> **Provided data**:

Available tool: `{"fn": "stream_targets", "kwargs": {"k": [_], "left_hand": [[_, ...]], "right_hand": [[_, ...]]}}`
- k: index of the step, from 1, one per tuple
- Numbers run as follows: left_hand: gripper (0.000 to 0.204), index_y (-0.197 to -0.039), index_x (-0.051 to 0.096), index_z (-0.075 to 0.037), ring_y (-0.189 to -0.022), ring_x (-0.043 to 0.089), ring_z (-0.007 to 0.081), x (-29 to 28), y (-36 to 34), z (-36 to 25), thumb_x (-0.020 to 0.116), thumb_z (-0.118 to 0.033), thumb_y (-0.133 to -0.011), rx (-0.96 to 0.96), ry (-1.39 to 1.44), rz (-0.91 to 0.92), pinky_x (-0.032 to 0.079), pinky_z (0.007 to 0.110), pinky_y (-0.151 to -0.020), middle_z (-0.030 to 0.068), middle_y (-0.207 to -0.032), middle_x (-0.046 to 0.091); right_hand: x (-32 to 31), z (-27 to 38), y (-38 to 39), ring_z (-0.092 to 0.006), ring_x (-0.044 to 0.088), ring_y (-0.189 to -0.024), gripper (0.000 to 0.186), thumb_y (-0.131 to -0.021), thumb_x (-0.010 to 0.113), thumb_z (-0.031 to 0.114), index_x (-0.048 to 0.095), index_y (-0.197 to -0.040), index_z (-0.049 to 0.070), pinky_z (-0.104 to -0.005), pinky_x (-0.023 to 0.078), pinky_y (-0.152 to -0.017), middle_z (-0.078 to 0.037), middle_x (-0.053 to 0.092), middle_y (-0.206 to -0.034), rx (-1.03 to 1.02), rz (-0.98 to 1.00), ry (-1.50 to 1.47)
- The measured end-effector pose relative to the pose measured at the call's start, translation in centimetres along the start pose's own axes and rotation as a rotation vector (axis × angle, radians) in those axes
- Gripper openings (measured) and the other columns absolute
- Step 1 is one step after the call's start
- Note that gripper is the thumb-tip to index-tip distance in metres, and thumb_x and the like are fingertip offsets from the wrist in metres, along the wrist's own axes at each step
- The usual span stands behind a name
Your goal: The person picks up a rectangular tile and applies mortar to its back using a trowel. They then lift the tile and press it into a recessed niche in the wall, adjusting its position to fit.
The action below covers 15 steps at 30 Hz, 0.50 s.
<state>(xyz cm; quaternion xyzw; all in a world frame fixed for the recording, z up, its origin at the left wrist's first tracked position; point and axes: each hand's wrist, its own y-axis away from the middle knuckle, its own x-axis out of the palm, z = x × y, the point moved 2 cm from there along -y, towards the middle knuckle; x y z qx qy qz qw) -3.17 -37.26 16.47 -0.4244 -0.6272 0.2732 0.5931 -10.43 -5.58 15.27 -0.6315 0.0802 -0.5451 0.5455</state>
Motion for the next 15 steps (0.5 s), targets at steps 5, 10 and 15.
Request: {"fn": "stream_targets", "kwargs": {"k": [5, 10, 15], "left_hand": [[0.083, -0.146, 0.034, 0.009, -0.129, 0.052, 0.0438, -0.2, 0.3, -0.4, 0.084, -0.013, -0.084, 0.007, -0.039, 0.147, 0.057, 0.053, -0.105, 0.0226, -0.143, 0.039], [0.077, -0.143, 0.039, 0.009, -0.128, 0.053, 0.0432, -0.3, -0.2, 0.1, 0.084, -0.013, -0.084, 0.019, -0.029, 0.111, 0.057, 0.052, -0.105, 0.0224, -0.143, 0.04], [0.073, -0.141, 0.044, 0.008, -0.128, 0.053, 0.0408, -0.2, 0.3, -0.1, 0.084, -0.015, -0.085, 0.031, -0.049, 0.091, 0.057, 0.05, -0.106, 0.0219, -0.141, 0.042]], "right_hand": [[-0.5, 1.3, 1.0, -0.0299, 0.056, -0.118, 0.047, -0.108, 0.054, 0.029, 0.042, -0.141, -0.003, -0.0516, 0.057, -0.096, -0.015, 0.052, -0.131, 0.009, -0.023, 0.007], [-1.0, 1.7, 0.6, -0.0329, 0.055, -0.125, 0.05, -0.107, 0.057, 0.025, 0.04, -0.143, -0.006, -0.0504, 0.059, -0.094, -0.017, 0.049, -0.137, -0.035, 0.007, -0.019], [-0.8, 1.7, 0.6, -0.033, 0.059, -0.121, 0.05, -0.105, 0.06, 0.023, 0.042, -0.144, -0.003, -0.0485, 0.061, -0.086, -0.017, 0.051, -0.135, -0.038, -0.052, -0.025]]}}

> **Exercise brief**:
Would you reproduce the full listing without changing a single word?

> **Result of this exercise**:
Available tool: `{"fn": "stream_targets", "kwargs": {"k": [_], "left_hand": [[_, ...]], "right_hand": [[_, ...]]}}`
- k: index of the step, from 1, one per tuple
- Numbers run as follows: left_hand: gripper (0.000 to 0.204), index_y (-0.197 to -0.039), index_x (-0.051 to 0.096), index_z (-0.075 to 0.037), ring_y (-0.189 to -0.022), ring_x (-0.043 to 0.089), ring_z (-0.007 to 0.081), x (-29 to 28), y (-36 to 34), z (-36 to 25), thumb_x (-0.020 to 0.116), thumb_z (-0.118 to 0.033), thumb_y (-0.133 to -0.011), rx (-0.96 to 0.96), ry (-1.39 to 1.44), rz (-0.91 to 0.92), pinky_x (-0.032 to 0.079), pinky_z (0.007 to 0.110), pinky_y (-0.151 to -0.020), middle_z (-0.030 to 0.068), middle_y (-0.207 to -0.032), middle_x (-0.046 to 0.091); right_hand: x (-32 to 31), z (-27 to 38), y (-38 to 39), ring_z (-0.092 to 0.006), ring_x (-0.044 to 0.088), ring_y (-0.189 to -0.024), gripper (0.000 to 0.186), thumb_y (-0.131 to -0.021), thumb_x (-0.010 to 0.113), thumb_z (-0.031 to 0.114), index_x (-0.048 to 0.095), index_y (-0.197 to -0.040), index_z (-0.049 to 0.070), pinky_z (-0.104 to -0.005), pinky_x (-0.023 to 0.078), pinky_y (-0.152 to -0.017), middle_z (-0.078 to 0.037), middle_x (-0.053 to 0.092), middle_y (-0.206 to -0.034), rx (-1.03 to 1.02), rz (-0.98 to 1.00), ry (-1.50 to 1.47)
- The measured end-effector pose relative to the pose measured at the call's start, translation in centimetres along the start pose's own axes and rotation as a rotation vector (axis × angle, radians) in those axes
- Gripper openings (measured) and the other columns absolute
- Step 1 is one step after the call's start
- Note that gripper is the thumb-tip to index-tip distance in metres, and thumb_x and the like are fingertip offsets from the wrist in metres, along the wrist's own axes at each step
- The usual span stands behind a name
Your goal: The person picks up a rectangular tile and applies mortar to its back using a trowel. They then lift the tile and press it into a recessed niche in the wall, adjusting its position to fit.
The action below covers 15 steps at 30 Hz, 0.50 s.
<state>(xyz cm; quaternion xyzw; all in a world frame fixed for the recording, z up, its origin at the left wrist's first tracked position; point and axes: each hand's wrist, its own y-axis away from the middle knuckle, its own x-axis out of the palm, z = x × y, the point moved 2 cm from there along -y, towards the middle knuckle; x y z qx qy qz qw) -3.17 -37.26 16.47 -0.4244 -0.6272 0.2732 0.5931 -10.43 -5.58 15.27 -0.6315 0.0802 -0.5451 0.5455</state>
Motion for the next 15 steps (0.5 s), targets at steps 5, 10 and 15.
Request: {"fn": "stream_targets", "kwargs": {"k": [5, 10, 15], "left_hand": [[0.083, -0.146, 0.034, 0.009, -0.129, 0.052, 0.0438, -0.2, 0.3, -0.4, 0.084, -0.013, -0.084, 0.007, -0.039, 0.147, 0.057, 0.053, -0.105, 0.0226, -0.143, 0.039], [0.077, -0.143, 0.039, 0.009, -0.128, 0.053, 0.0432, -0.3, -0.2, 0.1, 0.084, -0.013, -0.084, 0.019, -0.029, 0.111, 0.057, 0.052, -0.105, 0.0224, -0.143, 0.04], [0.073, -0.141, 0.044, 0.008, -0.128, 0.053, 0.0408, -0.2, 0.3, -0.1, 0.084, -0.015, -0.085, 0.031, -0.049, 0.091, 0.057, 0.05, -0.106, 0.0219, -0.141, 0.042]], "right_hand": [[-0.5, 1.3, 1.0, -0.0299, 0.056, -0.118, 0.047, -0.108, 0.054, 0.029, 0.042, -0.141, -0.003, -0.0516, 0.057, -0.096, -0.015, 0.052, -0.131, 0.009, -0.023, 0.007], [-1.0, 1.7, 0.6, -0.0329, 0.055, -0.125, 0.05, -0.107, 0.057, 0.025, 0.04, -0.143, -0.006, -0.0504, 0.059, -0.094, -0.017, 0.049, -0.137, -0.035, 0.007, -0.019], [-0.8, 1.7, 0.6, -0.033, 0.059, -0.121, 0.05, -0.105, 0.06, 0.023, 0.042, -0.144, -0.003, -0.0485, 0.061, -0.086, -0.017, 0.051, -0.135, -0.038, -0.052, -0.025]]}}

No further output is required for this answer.